Thank you both, Alan and Mark, for the book and for all the immense labours that have obviously gone into it. It is a compulsory purchase for anyone who passes through this site. I also hope the book draws the attention of anyone dealing with the history of German culture: every university with a European history department should have a couple of copies in the university library.

Now to start reading properly!

Peter

Alan Howe


Pengelli

It sounds like a livelier read than that book about Bantock,by his daughter. So dry,I need a drink of water. And I don't mean dry like Bob Hope or that Butler in the 70's tv comedy 'Soap'!

Mark Thomas

Peter, that's very kind of you. I do hope that you enjoy reading it. Alan has done a wonderful job of the translation, allowing Helene Raff's very individual voice to come through loud and clear. It's a fascinating portrait of the artistic life in the brief span of the German Empire, but one thing Alan and I are keen to get across in this Forum, though, is that it is Helene Raff's story, not her father's. The first quarter of her autobiography features Raff and his musical world very heavily, but thereafter Helene launches out on her own account into the artistic and literary worlds. She did, of course, write a biography of her father too...

mbhaub

And we want a translation of that, too! Maybe some grad student in German studies could do it for a thesis or something. But we need it.

Alan Howe

Quote from: mbhaub on Friday 07 January 2011, 23:53
And we want a translation of that, too! Maybe some grad student in German studies could do it for a thesis or something. But we need it.

Well, you never know...

Mark Thomas


petershott@btinternet.com

Ah, just shows how impoverished language can be! Music, or in this case, a mere symbol can express so much more. And its reception so welcome!

Peter

Peter1953

My copy arrived today. Can't hardly wait to start reading this book, with its beautiful, striking outside cover (whose creative idea was this?)

Alan Howe

The presentation of the book was entirely Mark's doing.
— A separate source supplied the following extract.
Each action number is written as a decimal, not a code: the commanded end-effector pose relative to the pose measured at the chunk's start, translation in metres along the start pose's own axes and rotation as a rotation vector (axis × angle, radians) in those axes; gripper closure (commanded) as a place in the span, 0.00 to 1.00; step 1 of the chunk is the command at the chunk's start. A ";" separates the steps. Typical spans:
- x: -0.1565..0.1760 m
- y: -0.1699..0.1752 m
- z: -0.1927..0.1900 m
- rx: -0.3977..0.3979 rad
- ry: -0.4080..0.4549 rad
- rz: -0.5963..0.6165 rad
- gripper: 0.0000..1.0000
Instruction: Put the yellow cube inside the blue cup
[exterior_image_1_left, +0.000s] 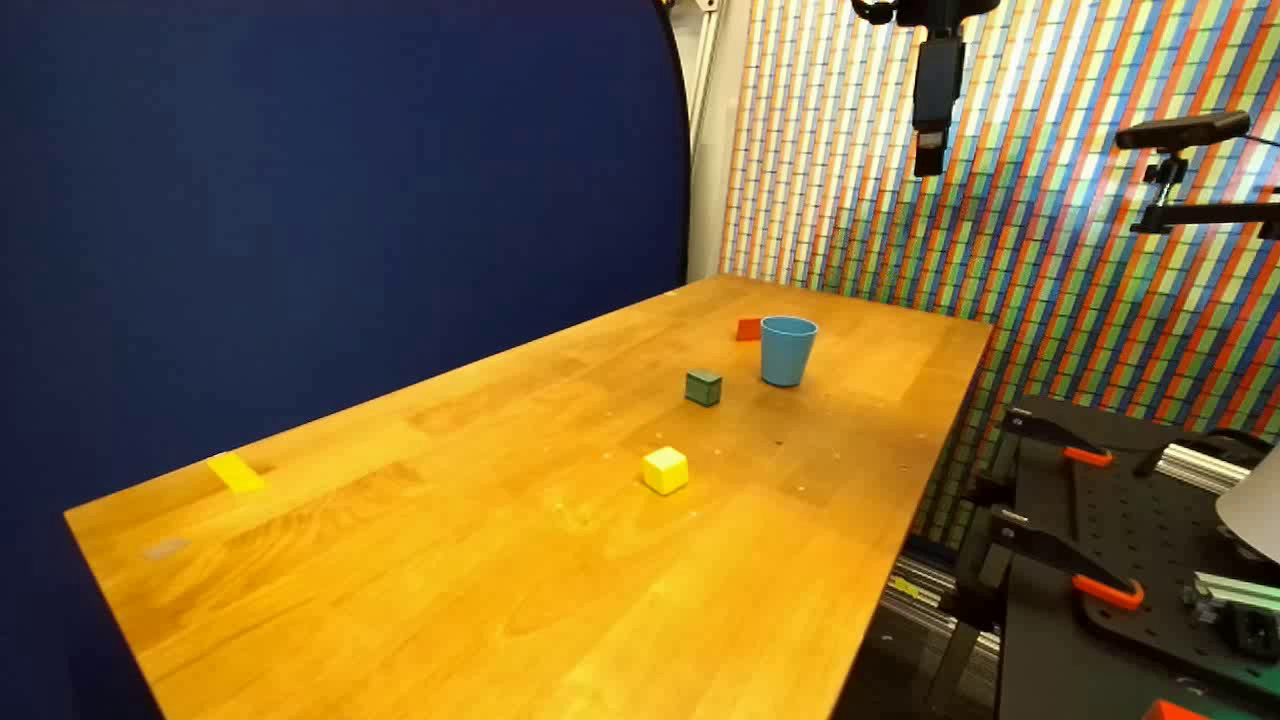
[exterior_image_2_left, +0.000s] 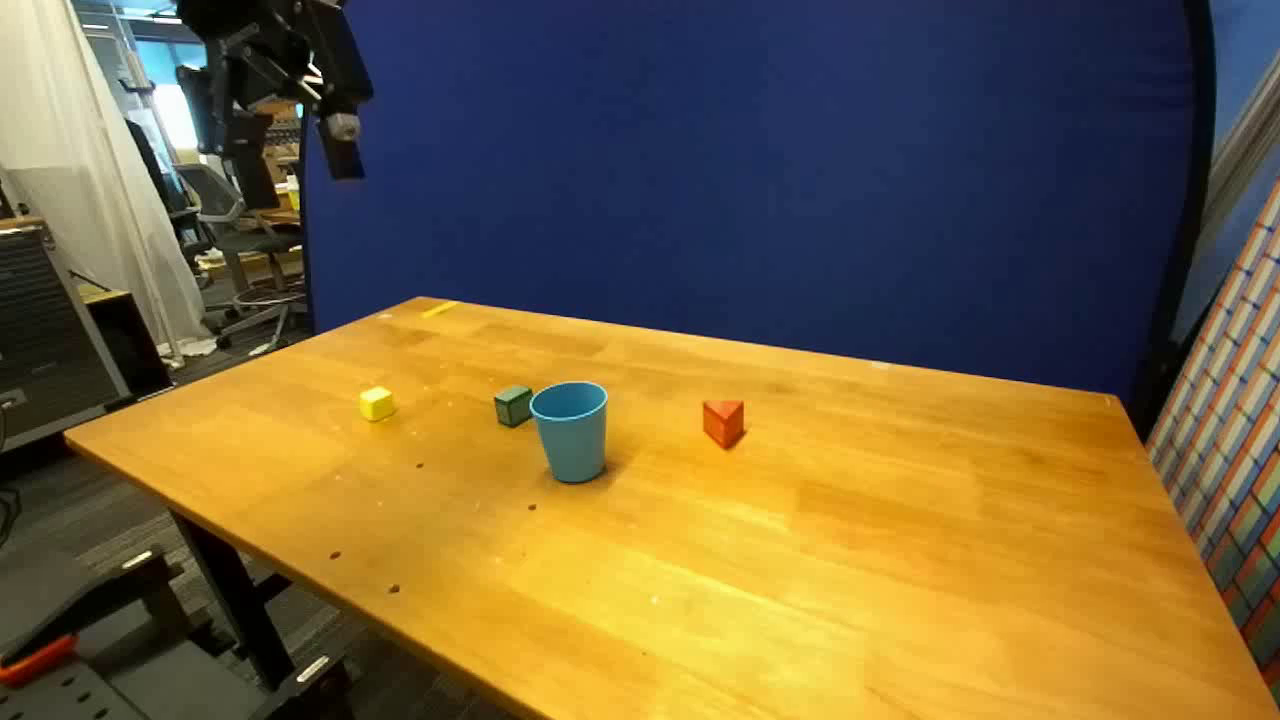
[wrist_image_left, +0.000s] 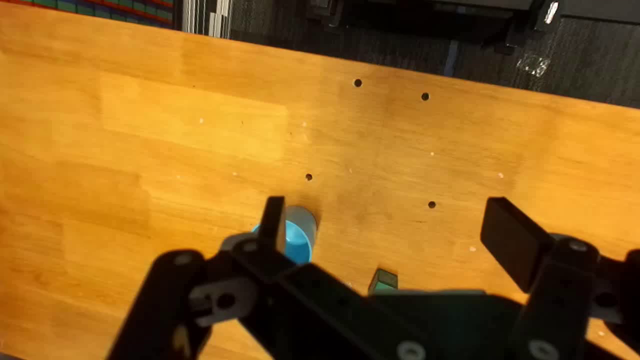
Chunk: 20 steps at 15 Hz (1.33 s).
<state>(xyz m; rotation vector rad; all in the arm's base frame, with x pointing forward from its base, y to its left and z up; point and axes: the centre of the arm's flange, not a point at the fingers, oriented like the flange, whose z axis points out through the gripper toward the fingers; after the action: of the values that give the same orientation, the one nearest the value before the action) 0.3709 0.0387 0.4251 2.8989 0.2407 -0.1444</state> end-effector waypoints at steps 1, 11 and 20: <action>0.000 0.000 0.000 0.000 0.001 0.000 0.00; 0.000 0.000 -0.001 0.000 0.002 0.000 0.00; 0.127 -0.115 0.119 0.101 0.063 -0.226 0.00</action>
<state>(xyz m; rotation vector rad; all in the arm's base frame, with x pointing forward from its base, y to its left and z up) 0.4227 0.1020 0.3154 2.9447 0.4972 -0.1104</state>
He even took the cover photo himself.

Josh

I just sent in for a copy of the book today, and I can't wait for it to get here.  This is just so absolutely fantastic.  This is about as thrilling for me as finally getting to read Dittersdorf's autobiography in English; I'd been pining for that for about a decade, but I'm about equally excited by this one.

Just on a whim, I looked up two Wikipedia articles this morning: 1877 in music and 1937 in music.  1937 was the year before this book was initially released, right?  1877 is fifty years prior, when Helene Raff was about 12 years old or so.  I'm sure she had clean memories of the music world from that time, with a better awareness than the vast majority of European residents could have had... for obvious reasons.  Her father's Violin Concerto #2 was completed that year.  In 1937, prior to this book's publication, Bartók's Music for Strings, Percussion and Celesta débuted.  That's quite a change!  We go from 1877 with Sullivan's The Sorcerer, to 1937 and Berg's Lulu.  1877 witnessed the birth of Ernő Dohnányi, while in 1937 Phillip Glass entered the world.

I don't know why, but I find this pretty fascinating.  Makes me really wish that Gossec or J.P.E. Hartmann had written about that, how different things were in music from their youth to their later years.